Diede un morso allo zucchero filato che avevo in mano. Poi me lo mise in bocca e disse: "Non sei pesante", e nello stesso momento le nostre labbra si incontrarono. Il dolce profumo dello zucchero filato mi avvolse la bocca e lui lo sciolse lentamente nella mia bocca. Poi, si leccò lentamente le labbra e disse: "Deglutisci", e prima che me ne rendessi conto, avevo ingoiato lo zucchero filato sciolto che avevo ancora in bocca. Guardai Taehyung-sunbae, che si passò il pollice sulle labbra e si risedette, con un'espressione assente.





"Lo zucchero filato è delizioso" Taehyung

"....." scritto da

"Perché sei sorpreso? Non è la seconda volta che ci vediamo?" Taehyung.

"Cosa dovrei fare se lo fai due volte e all'improvviso ti ritrovi così..." Ji-eun





dissi con voce sempre più bassa.




"Sei stato più proattivo l'ultima volta." Taehyung

"A quel tempo..!" Ji-eun

"A quel tempo?" Taehyung

"...No" Ji-eun





In realtà, in quel momento, ero completamente affascinato dalla seduzione di Taehyung...
Oggi è stato un bacio un po' imbarazzante... Prima che me ne rendessi conto, avevo già fatto un giro completo e il terreno si stava avvicinando. Non appena la porta si è aperta, sono corso fuori, senza nemmeno voltarmi indietro. Ho sentito la voce di Taehyung dietro di me, ed ero così imbarazzato che sono corso senza nemmeno guardare avanti. Mentre la sua voce si spegneva gradualmente, mi sono reso conto di aver preso la strada sbagliata. Oh no...

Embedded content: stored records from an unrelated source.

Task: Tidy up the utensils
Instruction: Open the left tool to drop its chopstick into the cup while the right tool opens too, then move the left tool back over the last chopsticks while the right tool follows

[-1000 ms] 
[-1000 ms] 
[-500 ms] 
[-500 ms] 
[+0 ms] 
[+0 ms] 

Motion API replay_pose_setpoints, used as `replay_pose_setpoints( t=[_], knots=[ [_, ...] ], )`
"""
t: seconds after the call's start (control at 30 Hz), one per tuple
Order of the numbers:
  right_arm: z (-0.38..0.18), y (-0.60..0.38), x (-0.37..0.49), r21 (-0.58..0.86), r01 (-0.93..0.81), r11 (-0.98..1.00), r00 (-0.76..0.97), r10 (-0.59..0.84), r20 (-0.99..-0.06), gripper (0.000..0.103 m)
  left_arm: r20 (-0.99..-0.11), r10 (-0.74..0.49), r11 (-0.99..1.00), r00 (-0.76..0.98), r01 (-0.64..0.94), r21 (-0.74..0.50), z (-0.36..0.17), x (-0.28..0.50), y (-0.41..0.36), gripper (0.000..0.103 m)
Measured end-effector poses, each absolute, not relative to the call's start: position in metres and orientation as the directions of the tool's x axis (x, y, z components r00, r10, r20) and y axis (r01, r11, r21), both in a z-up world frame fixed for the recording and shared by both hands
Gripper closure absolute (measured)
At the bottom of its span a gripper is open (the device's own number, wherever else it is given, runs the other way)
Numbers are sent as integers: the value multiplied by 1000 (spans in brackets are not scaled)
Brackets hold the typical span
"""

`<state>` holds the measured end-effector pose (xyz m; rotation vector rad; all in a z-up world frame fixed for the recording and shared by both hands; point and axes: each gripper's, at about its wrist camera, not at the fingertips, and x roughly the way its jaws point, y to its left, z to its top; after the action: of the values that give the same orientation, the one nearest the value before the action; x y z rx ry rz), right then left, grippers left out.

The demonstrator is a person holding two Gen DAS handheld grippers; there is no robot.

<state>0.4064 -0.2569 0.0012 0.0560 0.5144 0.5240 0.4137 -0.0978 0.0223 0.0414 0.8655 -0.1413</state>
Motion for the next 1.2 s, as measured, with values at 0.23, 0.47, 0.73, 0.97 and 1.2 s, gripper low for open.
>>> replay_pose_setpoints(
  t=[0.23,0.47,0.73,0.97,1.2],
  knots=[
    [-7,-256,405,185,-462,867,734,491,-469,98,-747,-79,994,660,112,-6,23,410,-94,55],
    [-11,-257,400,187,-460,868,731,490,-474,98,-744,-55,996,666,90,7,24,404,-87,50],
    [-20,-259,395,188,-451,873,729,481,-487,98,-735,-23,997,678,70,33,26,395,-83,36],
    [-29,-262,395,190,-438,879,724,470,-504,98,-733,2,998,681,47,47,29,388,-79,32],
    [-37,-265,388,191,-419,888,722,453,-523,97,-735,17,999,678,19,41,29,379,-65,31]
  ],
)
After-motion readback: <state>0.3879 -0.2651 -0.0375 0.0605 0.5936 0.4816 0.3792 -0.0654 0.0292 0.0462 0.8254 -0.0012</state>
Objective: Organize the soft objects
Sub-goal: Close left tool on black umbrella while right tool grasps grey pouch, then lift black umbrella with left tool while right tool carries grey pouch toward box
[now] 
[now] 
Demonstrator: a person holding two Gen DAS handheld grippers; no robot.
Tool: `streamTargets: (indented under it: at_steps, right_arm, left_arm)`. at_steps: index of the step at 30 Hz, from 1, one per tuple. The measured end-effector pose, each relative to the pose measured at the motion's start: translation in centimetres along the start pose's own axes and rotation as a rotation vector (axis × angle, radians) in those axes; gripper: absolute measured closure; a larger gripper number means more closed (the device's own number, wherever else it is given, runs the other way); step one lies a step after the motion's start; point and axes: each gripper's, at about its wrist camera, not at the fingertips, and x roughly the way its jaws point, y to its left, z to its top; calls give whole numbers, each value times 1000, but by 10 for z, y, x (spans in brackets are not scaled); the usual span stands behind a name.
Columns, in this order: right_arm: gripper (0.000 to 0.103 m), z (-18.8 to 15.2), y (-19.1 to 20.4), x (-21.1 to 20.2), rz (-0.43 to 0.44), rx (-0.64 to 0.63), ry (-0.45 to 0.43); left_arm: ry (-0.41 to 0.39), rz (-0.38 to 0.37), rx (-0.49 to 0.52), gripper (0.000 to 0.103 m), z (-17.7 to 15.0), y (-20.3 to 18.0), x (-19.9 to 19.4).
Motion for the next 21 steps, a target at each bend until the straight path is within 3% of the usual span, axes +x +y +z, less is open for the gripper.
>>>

Capitolo 46. Rapimento...?









Feci un respiro profondo e ripresi a camminare per la strada da cui ero venuto, ma in qualche modo, più andavo avanti, meno gente sembrava esserci. Purtroppo, il mio telefono era scarico perché tre anziani continuavano a chiamarmi. Me l'aspettavo. Questo immenso parco divertimenti è uno dei posti più facili in cui un novellino come me può perdersi. Mi guardai intorno due volte per orientarmi, ma qualcuno mi copriva la bocca con un asciugamano. Feci fatica, ma la vista si stava annebbiando e mi sentivo debole.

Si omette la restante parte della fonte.